Australian federal electoral division

The Division of Leichhardt (/laɪkɑːrt/) is an Australian electoral division in the state of Queensland. Its MP has been Matt Smith of the Labor Party since 2025.

Leichhardt is located in Far North Queensland. It is a very mixed electorate, with its classification ranging from provincial in the south and rural and remote elsewhere. It includes the city of Cairns, as well as many towns such as Cooktown, Port Douglas and Weipa, and several Indigenous communities on the Cape York Peninsula and in the Torres Strait Islands.

==Geography==
Since 1984, federal electoral division boundaries in Australia have been determined at redistributions by a redistribution committee appointed by the Australian Electoral Commission. Redistributions occur for the boundaries of divisions in a particular state, and they occur every seven years, or sooner if a state's representation entitlement changes or when divisions of a state are malapportioned.

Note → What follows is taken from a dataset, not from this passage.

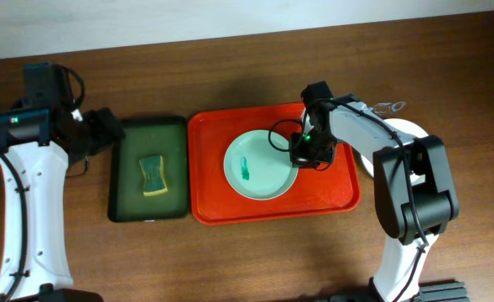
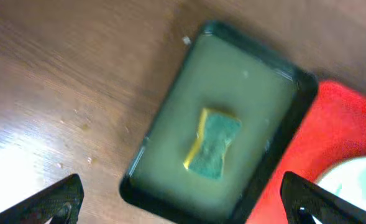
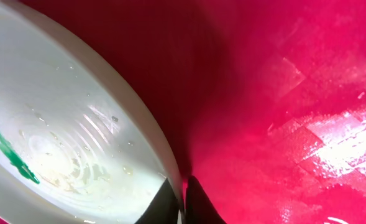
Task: Clean dirty plates on tray and stack at the side
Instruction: 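Grasp the sponge in the green tray with left gripper and lift it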
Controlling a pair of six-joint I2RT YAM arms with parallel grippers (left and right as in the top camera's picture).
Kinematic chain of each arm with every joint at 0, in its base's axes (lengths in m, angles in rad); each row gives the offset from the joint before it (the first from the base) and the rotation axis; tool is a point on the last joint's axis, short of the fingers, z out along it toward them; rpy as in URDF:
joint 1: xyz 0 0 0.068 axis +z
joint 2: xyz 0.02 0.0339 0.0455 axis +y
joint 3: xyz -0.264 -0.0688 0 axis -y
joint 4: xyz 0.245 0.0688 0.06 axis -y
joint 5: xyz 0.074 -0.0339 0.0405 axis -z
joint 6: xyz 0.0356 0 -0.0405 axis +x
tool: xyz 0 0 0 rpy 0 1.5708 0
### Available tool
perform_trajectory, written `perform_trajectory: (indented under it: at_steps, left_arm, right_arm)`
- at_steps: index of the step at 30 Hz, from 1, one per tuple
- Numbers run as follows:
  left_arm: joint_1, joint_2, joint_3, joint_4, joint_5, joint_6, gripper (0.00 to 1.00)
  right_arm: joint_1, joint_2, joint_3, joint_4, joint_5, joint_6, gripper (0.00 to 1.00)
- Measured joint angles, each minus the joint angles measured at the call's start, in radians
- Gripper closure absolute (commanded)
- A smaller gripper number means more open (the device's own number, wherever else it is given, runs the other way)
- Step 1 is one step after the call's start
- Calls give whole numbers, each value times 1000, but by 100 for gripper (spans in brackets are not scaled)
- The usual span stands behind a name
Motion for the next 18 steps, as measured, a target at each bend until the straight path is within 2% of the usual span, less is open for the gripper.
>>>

It is located in Far North Queensland and includes the Torres Strait Islands. It includes the local government areas of Cairns, Cook, Douglas, Torres and Wujal Wujal.

==Demographics==
As of the 2021 Australian census, Leichhardt had a total of 175,620 residents (including those who are not on the electoral roll). 50.4% of the population is female, and 49.6% is male. This reflects a trend across northern Australia where the male population tends to be above average. The median age is 39, compared to the state and national average of 38.

Aboriginal and Torres Strait Islander people make up 16.3% of the total population, significantly above the state average of 4.6% and national average of 3.2%.

44.8% of people in Leichhardt are unmarried, significantly higher than the national and state averages. 38.3% of residents have a registered marriage, while 16.9% are in a de facto marriage.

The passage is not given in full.